Start of Excerpted data
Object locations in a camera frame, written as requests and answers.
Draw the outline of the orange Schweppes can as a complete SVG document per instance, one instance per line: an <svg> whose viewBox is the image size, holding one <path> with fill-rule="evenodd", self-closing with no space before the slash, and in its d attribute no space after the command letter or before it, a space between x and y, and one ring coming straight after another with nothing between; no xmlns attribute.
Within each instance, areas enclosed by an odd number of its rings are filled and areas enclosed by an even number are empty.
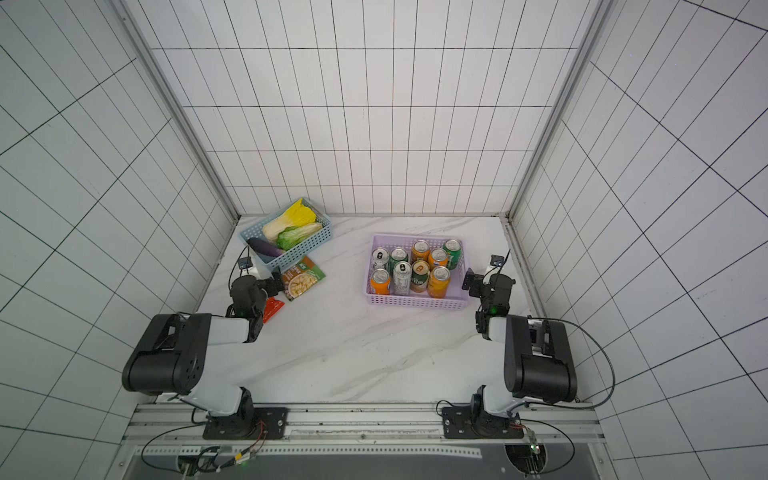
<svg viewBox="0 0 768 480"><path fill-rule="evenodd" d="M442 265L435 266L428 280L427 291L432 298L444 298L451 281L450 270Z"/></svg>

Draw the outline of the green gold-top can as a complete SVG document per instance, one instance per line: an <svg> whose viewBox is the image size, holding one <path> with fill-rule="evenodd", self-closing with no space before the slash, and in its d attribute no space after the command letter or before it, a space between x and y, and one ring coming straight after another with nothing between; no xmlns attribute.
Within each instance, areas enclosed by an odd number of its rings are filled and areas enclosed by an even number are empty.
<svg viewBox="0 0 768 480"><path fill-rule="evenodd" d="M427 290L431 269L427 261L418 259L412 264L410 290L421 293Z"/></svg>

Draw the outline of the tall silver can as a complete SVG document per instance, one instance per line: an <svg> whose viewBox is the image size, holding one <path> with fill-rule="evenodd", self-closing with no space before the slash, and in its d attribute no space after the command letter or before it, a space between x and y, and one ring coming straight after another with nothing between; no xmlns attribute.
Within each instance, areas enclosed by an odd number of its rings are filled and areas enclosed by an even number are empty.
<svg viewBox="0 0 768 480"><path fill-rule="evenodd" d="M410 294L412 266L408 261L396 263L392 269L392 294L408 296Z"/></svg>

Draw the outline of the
End of Excerpted data
Start of Excerpted data
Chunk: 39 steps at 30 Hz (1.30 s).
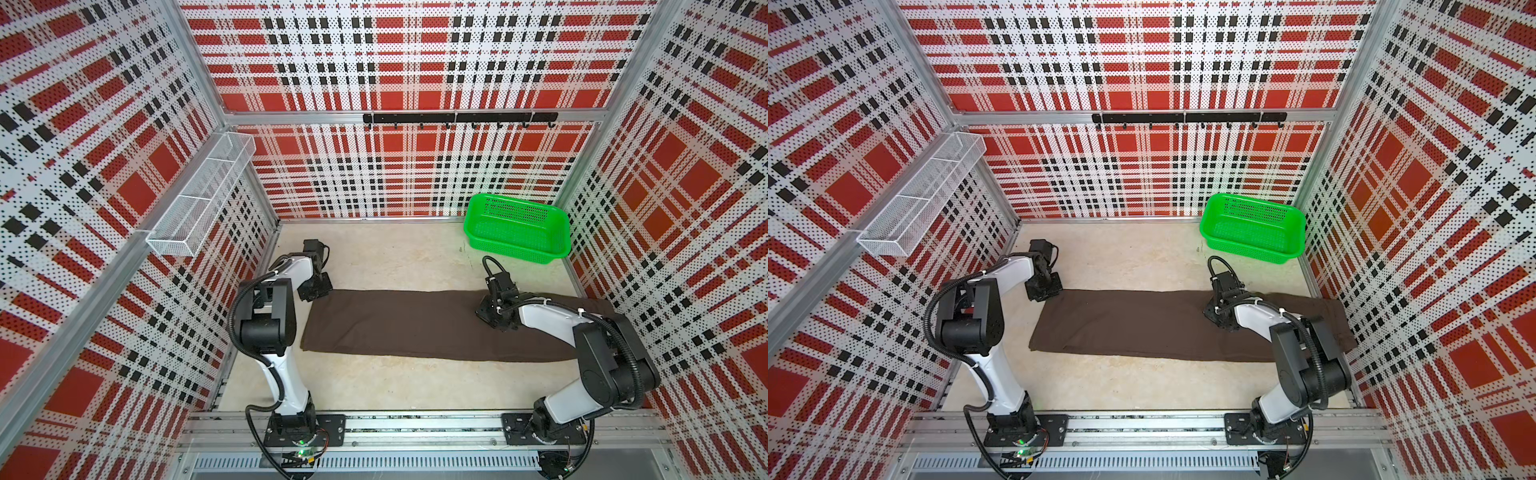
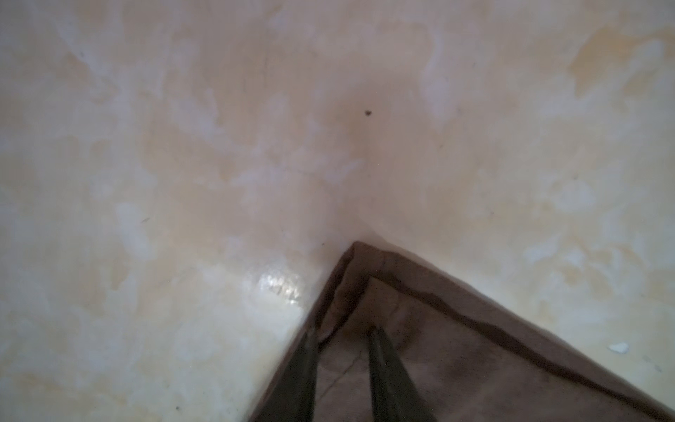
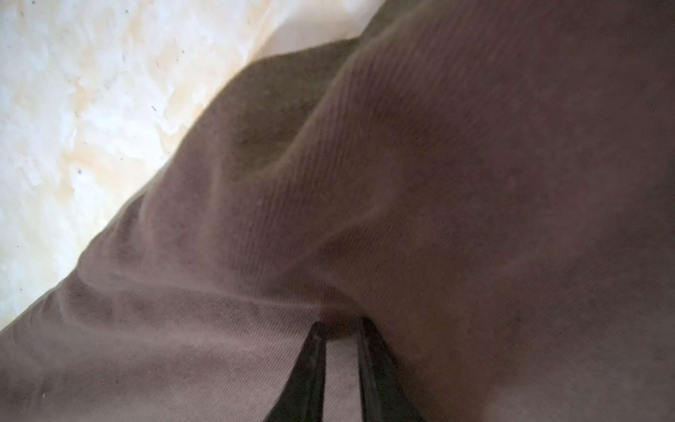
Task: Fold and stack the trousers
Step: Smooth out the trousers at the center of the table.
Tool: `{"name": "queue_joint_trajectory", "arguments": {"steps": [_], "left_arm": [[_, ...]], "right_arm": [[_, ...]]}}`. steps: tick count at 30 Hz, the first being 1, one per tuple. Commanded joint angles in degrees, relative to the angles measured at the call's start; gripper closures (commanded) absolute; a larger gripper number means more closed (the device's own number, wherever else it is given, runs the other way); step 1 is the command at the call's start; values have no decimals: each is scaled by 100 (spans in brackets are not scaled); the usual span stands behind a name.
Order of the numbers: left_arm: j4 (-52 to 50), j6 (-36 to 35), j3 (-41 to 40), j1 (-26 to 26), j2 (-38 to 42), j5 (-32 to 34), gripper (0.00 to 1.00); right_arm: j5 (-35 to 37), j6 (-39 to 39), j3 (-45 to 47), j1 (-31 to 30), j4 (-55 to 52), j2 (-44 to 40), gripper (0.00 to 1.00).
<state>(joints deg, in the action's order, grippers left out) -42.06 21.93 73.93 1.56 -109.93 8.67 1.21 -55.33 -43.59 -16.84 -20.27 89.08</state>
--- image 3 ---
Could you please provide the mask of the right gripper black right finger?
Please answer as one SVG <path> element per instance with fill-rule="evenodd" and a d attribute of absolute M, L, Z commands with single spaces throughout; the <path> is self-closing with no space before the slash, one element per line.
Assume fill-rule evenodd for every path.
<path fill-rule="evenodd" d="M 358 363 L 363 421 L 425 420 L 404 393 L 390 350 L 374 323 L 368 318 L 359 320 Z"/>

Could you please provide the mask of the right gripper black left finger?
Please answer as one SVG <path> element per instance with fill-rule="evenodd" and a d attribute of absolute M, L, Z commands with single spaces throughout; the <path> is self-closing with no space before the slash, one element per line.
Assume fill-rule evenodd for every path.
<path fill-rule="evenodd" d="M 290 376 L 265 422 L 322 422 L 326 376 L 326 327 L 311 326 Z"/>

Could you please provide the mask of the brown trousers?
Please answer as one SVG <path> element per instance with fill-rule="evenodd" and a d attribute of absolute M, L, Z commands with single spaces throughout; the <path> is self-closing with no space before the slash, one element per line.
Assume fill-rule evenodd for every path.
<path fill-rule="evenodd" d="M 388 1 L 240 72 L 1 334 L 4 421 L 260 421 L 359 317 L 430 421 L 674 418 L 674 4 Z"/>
End of Excerpted data
In the data above, find the line containing "Object locations in" and the line containing "Draw the outline of the green". Copy exactly the stretch from the first through the second, both included, leaving out any picture.

### Solution to this problem
Object locations in a camera frame, written as requests and answers.
Draw the outline of the orange Schweppes can as a complete SVG document per instance, one instance per line: an <svg> whose viewBox is the image size, holding one <path> with fill-rule="evenodd", self-closing with no space before the slash, and in its d attribute no space after the command letter or before it, a space between x and y, and one ring coming straight after another with nothing between; no xmlns attribute.
Within each instance, areas enclosed by an odd number of its rings are filled and areas enclosed by an even number are empty.
<svg viewBox="0 0 768 480"><path fill-rule="evenodd" d="M442 265L435 266L428 280L427 291L432 298L444 298L451 281L450 270Z"/></svg>

Draw the outline of the green gold-top can as a complete SVG document per instance, one instance per line: an <svg> whose viewBox is the image size, holding one <path> with fill-rule="evenodd", self-closing with no space before the slash, and in its d attribute no space after the command letter or before it, a space between x and y, and one ring coming straight after another with nothing between; no xmlns attribute.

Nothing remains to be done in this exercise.